Yippee, it’s February!
So, I hate the month of January. Everywhere I look there are diet and fitness ads. They fill me with anxiety and often send me down destructive paths of weight and food obsession. Since I was a little girl, I have been aware of my weight. When I look back at pictures of a healthy, round-faced little girl, I cringe to remember the tormenting I received for being “fat” when by all appearances, I really was not. To make things worse, at home I was often told “You aren’t fat, you’re just pleasantly plump.” You and I both know that this is gentle family speak for “We know you are fat, but other people shouldn’t call you fat because it is mean.” At least that is what I heard in my nine-year-old mind.
My mom dieted. I think everyone’s mom dieted, so I am not claiming to be exceptional in that. It may have been common, but to me it was another gram on the scale that tipped toward disordered thinking regarding food and body image. At nine I started dieting. Not in the eat-sensible and move kind of way, but in the I-will-only-eat-baked-potatoes-all-summer way.
Ridiculous dieting patterns dominated my food landscape for the next 15 years. Then I went through a recovery program at my church that brought to light my sickness and a path toward healing. Eleven years later, I have mostly done well in my battle to eat when I am hungry, stop when full and not eat when I am really not hungry. Except for January.
Every January, I struggle to stay off of the scales. I fight desperately not to second-guess myself when I feel hungry. “Am I eating to satisfy my hunger? Am I just bored? Didn’t I just eat 2 hours ago?” The tailspin begins. The pirates have boarded the ship.
We all have them. We call them gremlins, negative self-talk, the voice of Satan. Whatever you’ve heard them referred to in the past these are the voices and thought patterns that take over and commandeer our lives.
I like to call them mind pirates. Probably because I would rather watch Treasure Island and Swiss Family Robinson than Gremlins, and since it is my blog I figure my analogy preferences can rule.
The mind pirates come in swinging, just attractive enough for me to stop and wonder if they will whisk me away to some treasure-laden pirate den…But you know the never do. The mind pirates just want to steal, kill and destroy.
How to fight these swash-buckling foes, you ask? I turn to things I know to be true to combat the lies they fling at me, accept the reality of where I am, and choose to speak lovingly about myself to myself.
Truth Cannons. At the first sign of the Jolly Roger, read: everyone’s diet plans plastered on social media, I start polishing my truth cannons. The pirates yell “You aren’t good enough unless you are a size 10 or under!” (Yes my pirates know where to set the line so it sounds reasonable, tricky pirates.) I need truth to counter the attack. The truth is that size has nothing to do with worth. I would never impose that standard on anyone else, with so many blessings being poured into my life by women of whose dress-size I have never inquired.

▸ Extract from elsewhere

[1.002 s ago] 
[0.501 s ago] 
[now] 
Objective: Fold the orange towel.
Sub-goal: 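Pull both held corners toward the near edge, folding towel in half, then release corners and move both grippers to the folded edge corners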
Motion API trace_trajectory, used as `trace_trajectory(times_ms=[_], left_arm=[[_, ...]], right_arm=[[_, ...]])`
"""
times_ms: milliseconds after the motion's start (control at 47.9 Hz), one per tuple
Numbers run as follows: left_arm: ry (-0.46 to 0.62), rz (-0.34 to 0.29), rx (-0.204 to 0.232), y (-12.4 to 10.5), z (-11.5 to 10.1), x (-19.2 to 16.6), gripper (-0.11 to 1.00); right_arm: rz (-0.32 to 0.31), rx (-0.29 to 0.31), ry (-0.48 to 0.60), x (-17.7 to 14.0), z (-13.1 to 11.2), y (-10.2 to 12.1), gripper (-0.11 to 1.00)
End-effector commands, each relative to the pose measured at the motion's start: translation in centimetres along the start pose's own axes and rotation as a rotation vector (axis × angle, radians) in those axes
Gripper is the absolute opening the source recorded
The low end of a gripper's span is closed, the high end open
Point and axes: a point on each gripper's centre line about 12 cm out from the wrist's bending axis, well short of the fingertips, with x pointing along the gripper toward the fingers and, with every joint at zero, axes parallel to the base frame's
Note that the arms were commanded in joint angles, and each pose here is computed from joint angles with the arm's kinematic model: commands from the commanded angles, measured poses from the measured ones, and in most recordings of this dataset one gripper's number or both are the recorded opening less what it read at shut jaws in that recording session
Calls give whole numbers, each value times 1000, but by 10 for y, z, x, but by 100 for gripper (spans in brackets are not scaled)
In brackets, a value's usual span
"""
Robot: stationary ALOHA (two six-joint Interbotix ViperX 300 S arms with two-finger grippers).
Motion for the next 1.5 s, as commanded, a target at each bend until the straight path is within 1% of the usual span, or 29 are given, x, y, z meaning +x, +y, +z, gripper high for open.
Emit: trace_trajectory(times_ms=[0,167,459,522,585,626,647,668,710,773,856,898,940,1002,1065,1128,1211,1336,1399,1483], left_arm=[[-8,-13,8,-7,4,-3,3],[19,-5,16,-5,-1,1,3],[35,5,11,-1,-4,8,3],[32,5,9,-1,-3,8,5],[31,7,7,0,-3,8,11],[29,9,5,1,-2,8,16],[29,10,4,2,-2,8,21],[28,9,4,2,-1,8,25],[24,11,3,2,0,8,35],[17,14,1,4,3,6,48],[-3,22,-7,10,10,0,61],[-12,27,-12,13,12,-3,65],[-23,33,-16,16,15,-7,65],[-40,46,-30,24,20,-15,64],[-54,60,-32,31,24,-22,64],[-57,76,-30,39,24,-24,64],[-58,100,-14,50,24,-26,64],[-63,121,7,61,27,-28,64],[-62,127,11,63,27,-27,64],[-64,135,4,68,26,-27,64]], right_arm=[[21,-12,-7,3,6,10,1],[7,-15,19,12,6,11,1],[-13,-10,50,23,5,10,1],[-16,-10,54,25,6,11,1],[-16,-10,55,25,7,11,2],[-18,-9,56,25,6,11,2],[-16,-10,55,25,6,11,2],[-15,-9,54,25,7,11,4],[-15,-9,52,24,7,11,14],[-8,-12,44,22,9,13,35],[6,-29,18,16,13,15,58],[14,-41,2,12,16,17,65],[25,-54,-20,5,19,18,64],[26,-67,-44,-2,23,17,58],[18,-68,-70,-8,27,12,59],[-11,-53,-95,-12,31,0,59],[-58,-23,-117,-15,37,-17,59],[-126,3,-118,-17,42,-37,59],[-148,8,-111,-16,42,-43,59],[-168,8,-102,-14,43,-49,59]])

Rapiers of Reality. After the cannons shot from afar, then the attacks come in closer to home. This is where it gets personal, “You are fat, and out of shape. Seriously, look at those arms and we won’t even mention your thighs.” (I know, pirates often sound like snotty teen mean girls.) I need to know where the line of reality is. This isn’t time to counter with ridiculous claims from the other end of the pendulum. The reality is: I am not at my ideal weight, but only by 15 pounds. 15 pounds is not an insurmountable mound of fat, which is what the pirates want me to think. Reality check: eating healthfully and continuing with my sensible exercise routine will most like resolve those 15 pounds in a year or less.
Unguents of Love. Pirates don’t keep up the fight for very long. Either you are easy prey or they run away. When they are gone, I need to regroup and bind up the wounds they have inflicted. Now it is time to speak words of affirmation to recognize the positives about my self and my body that get shoved aside and quickly forgotten in the day to day. I start where I want others to start, with what is inside. I remember that I am a loving person who cares for my family and my church family and my family of friends around the world. I am making an impact for good on the planet, even with my 15 extra pounds. My body, which nurtured and grew and delivered 3 new human lives, is strong. I can race my kids to the car and still have breath to laugh as we pile in. I can run with the shopping cart through the parking lot to get my baby into the van and sheltered from the cold. I can rock him to sleep. I can hold my daughters when they are sad and pestered by their own mind pirates.
We are so much more than our bodies! Our impact on the world has so much more to do with what is inside us, motivating and moving us to make a difference. But our bodies are a precious gift. We need to cherish them and care for them, but we cannot allow voices from the past to negate all the present good because of a few extra pounds!
What mind pirates do you battle? What can you put in your truth cannons to drive them back? What is your reality, and how can you use that recognition to move you forward?
Regardless of where you are or how you struggle, you are a person of inherent worth and immense potential!
Find freedom and refreshment in that truth today!